WORK TO BE COMPLETED ->
An exact transcription of the lines from the one holding "Point to the grey robot" to the end of the entries below, and nothing more, is the required answer. Please omit the pictures.

Records from a collection
◇ ◇ ◇
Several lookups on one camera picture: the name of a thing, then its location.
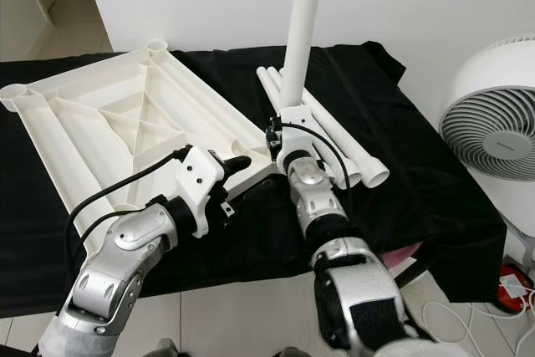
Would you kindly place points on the black cloth cover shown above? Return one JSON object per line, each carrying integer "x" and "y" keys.
{"x": 426, "y": 206}

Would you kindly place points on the white plastic ribbed table top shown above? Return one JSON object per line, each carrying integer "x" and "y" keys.
{"x": 84, "y": 123}

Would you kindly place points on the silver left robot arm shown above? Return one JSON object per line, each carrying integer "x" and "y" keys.
{"x": 109, "y": 290}

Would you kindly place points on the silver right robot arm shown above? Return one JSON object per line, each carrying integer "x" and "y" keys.
{"x": 318, "y": 202}

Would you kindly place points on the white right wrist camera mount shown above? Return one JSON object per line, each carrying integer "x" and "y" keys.
{"x": 301, "y": 119}

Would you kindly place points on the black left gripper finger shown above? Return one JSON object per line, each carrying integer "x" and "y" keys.
{"x": 236, "y": 164}
{"x": 259, "y": 200}

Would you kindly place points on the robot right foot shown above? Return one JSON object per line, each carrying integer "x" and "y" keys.
{"x": 288, "y": 353}

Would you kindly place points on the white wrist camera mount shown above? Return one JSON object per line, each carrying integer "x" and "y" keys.
{"x": 301, "y": 119}
{"x": 201, "y": 175}

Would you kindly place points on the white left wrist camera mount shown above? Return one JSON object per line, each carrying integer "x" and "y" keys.
{"x": 201, "y": 175}

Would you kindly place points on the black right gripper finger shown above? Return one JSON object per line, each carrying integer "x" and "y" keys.
{"x": 273, "y": 126}

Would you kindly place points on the white floor fan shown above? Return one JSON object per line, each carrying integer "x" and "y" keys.
{"x": 493, "y": 123}

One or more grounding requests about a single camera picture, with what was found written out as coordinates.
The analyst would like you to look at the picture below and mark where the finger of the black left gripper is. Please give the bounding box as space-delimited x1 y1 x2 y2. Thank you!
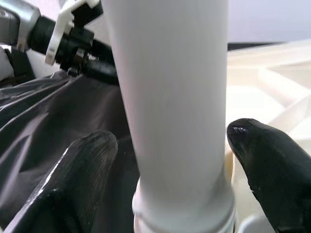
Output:
83 59 119 86
91 38 114 59

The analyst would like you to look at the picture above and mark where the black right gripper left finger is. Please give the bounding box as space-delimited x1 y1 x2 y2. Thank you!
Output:
0 130 119 233

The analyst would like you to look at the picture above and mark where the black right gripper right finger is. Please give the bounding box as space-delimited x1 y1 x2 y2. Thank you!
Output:
226 118 311 233

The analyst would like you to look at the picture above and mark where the white plastic table leg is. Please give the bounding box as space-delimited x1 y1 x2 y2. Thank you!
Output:
102 0 237 233

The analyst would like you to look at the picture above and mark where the white plastic children tabletop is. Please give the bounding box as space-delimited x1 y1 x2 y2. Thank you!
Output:
225 40 311 233

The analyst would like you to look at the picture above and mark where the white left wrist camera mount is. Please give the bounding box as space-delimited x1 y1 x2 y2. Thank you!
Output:
44 0 104 66

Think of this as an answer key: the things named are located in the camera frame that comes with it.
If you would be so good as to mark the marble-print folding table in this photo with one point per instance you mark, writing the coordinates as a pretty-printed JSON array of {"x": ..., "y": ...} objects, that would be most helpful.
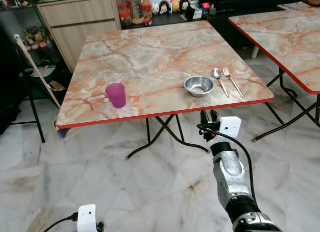
[
  {"x": 285, "y": 41},
  {"x": 150, "y": 61}
]

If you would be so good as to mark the printed magazine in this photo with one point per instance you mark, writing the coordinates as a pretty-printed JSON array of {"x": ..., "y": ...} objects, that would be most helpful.
[{"x": 291, "y": 6}]

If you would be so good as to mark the orange-filled plastic jar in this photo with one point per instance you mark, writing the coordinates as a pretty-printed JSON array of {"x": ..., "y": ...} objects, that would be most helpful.
[{"x": 147, "y": 9}]

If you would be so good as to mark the purple plastic cup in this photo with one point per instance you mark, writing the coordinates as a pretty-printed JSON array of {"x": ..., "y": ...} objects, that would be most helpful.
[{"x": 116, "y": 95}]

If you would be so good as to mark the black and white box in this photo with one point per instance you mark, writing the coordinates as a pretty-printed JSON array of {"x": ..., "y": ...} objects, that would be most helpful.
[{"x": 194, "y": 13}]

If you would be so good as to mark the clear tall plastic jar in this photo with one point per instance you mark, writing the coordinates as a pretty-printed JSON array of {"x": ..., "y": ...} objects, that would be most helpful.
[{"x": 135, "y": 6}]

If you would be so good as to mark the black toy figurine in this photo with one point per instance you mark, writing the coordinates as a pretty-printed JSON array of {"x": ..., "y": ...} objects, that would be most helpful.
[{"x": 184, "y": 5}]

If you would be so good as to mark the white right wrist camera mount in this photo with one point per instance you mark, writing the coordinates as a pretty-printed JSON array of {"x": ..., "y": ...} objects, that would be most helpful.
[{"x": 230, "y": 127}]

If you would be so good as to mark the white toy figurine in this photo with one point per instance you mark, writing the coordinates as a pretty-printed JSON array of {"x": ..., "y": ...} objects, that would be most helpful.
[{"x": 155, "y": 8}]

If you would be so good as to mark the pink-faced toy figurine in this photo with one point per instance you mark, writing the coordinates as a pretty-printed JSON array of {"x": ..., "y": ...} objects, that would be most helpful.
[{"x": 164, "y": 7}]

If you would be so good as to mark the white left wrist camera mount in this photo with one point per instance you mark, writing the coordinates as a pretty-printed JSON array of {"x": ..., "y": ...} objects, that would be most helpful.
[{"x": 86, "y": 218}]

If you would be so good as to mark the steel fork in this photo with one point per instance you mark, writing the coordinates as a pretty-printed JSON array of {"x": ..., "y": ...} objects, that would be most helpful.
[{"x": 233, "y": 82}]

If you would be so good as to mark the light wooden cabinet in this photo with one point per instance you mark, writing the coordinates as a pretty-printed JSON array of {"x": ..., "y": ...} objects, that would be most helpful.
[{"x": 80, "y": 21}]

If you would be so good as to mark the black metal shelf rack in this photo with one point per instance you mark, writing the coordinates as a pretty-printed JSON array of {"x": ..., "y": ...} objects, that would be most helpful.
[{"x": 27, "y": 86}]

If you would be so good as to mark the steel spoon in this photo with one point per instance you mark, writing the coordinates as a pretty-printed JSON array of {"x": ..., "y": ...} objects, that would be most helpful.
[{"x": 216, "y": 73}]

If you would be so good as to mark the steel bowl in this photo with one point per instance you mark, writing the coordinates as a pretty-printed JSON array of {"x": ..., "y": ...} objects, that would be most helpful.
[{"x": 199, "y": 86}]

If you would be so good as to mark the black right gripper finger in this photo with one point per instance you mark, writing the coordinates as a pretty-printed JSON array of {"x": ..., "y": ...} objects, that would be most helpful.
[
  {"x": 204, "y": 116},
  {"x": 214, "y": 117}
]

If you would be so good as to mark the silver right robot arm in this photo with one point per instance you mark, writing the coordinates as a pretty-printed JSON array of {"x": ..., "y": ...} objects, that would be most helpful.
[{"x": 232, "y": 174}]

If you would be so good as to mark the red-lidded plastic jar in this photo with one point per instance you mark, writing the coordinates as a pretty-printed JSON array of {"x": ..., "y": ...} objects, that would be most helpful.
[{"x": 121, "y": 11}]

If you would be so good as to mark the yellow toy figurine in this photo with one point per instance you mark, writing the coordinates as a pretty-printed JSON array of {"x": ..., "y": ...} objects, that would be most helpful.
[{"x": 174, "y": 5}]

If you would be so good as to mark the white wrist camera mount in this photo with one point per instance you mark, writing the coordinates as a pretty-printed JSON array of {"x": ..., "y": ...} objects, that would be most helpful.
[
  {"x": 230, "y": 127},
  {"x": 86, "y": 218}
]

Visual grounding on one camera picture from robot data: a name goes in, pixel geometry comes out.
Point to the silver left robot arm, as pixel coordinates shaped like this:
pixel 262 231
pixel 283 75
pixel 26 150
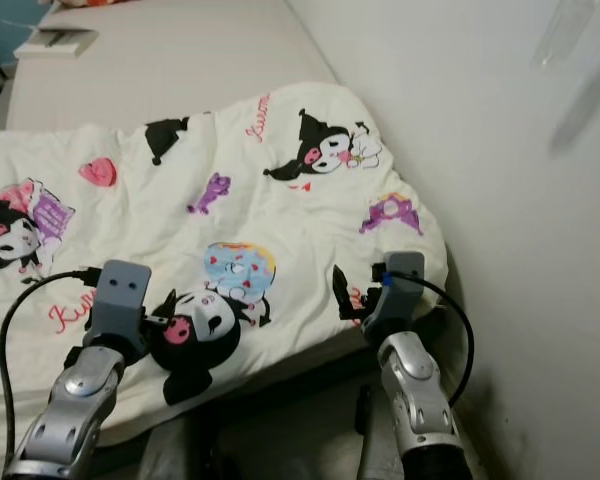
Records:
pixel 80 405

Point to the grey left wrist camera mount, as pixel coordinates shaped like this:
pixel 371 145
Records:
pixel 122 298

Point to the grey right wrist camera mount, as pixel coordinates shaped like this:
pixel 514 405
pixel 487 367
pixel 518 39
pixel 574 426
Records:
pixel 398 292

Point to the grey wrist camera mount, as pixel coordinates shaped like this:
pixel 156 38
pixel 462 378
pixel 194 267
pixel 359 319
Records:
pixel 122 298
pixel 398 292

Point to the mattress with beige sheet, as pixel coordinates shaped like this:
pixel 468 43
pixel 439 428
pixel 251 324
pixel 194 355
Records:
pixel 190 50

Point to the white blue lettered book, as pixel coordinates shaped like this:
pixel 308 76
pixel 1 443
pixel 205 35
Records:
pixel 55 43

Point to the cream cartoon print quilt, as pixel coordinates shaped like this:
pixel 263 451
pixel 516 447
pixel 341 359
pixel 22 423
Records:
pixel 240 210

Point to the grey left robot leg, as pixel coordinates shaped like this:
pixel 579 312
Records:
pixel 180 450

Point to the grey right robot leg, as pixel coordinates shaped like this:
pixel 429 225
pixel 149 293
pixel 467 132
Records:
pixel 375 440

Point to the pink patterned pillow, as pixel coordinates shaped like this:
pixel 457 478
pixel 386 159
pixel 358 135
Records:
pixel 100 3

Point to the grey robot leg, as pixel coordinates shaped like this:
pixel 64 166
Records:
pixel 375 440
pixel 180 450

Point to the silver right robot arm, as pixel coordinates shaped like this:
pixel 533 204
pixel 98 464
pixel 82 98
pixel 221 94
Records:
pixel 420 400

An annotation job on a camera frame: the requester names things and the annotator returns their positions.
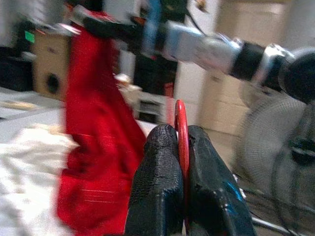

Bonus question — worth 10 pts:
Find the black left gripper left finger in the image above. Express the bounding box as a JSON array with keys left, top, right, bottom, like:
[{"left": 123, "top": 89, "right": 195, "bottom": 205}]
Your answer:
[{"left": 125, "top": 124, "right": 184, "bottom": 236}]

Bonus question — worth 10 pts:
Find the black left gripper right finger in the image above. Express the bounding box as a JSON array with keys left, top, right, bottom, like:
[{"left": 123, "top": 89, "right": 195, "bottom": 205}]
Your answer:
◇ ◇ ◇
RESPONSE TO THE EXERCISE ->
Point to the grey robot leg, as pixel coordinates shaped like this:
pixel 64 166
Records:
pixel 375 440
pixel 180 450

Point to the silver right robot arm, as pixel coordinates shaped like this:
pixel 533 204
pixel 98 464
pixel 82 98
pixel 221 94
Records:
pixel 420 400

An annotation job on a camera frame: the requester names things and the annotator returns their positions.

Bonus question — worth 10 pts:
Find the black left gripper left finger in the image above. Express the bounding box as a JSON array with keys left, top, right, bottom, like:
[{"left": 123, "top": 89, "right": 195, "bottom": 205}]
Your answer:
[{"left": 125, "top": 124, "right": 184, "bottom": 236}]

Bonus question — worth 10 pts:
Find the black left gripper right finger in the image above. Express the bounding box as a JSON array with keys left, top, right, bottom, like:
[{"left": 123, "top": 89, "right": 195, "bottom": 205}]
Your answer:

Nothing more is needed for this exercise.